▶ _Task brief_
Would you pull out every line of the material that contains the string "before"?

========================================

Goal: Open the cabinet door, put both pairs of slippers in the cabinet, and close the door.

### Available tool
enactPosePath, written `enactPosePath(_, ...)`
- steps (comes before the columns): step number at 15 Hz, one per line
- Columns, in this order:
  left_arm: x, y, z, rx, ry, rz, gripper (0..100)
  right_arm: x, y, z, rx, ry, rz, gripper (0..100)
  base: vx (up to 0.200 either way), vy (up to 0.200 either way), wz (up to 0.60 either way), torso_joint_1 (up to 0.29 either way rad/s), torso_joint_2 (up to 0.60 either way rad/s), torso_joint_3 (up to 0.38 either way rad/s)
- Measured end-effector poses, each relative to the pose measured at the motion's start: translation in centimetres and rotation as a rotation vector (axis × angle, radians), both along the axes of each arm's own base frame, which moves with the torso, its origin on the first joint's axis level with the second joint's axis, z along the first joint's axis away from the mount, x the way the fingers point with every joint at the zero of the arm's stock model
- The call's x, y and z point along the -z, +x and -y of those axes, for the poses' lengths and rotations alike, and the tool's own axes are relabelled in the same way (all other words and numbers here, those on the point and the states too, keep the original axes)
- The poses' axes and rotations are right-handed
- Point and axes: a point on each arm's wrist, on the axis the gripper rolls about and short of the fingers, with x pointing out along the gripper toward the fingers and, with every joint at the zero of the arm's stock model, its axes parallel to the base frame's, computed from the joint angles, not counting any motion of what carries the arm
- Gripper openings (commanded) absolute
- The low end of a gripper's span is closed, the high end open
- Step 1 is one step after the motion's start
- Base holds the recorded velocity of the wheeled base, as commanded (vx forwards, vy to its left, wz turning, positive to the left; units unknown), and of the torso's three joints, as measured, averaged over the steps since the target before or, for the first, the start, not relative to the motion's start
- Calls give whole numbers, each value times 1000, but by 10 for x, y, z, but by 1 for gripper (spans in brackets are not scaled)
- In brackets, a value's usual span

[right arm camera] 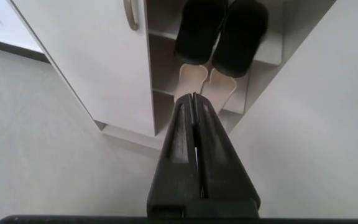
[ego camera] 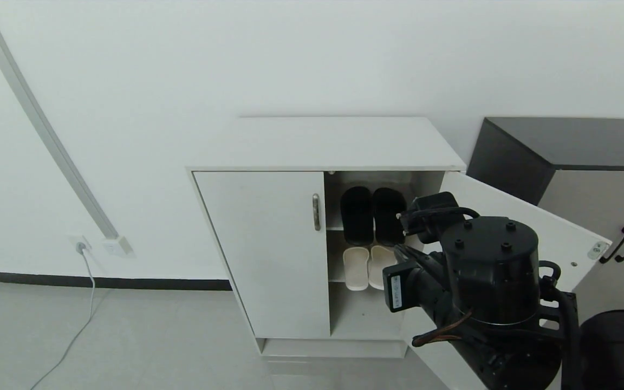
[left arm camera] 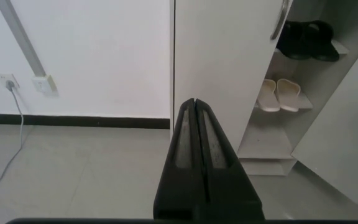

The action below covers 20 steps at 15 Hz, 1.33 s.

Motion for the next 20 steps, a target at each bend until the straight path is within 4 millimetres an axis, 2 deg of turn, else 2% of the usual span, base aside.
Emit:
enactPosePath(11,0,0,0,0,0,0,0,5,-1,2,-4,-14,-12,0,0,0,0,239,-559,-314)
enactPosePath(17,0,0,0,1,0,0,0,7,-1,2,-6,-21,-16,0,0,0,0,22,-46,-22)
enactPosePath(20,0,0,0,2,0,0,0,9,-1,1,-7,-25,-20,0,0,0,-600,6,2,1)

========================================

▶ _Your solution_
- steps (comes before the columns): step number at 15 Hz, one per line
- Base holds the recorded velocity of the wheeled base, as commanded (vx forwards, vy to its left, wz turning, positive to the left; units unknown), and of the torso's three joints, as measured, averaged over the steps since the target before or, for the first, the start, not relative to the motion's start

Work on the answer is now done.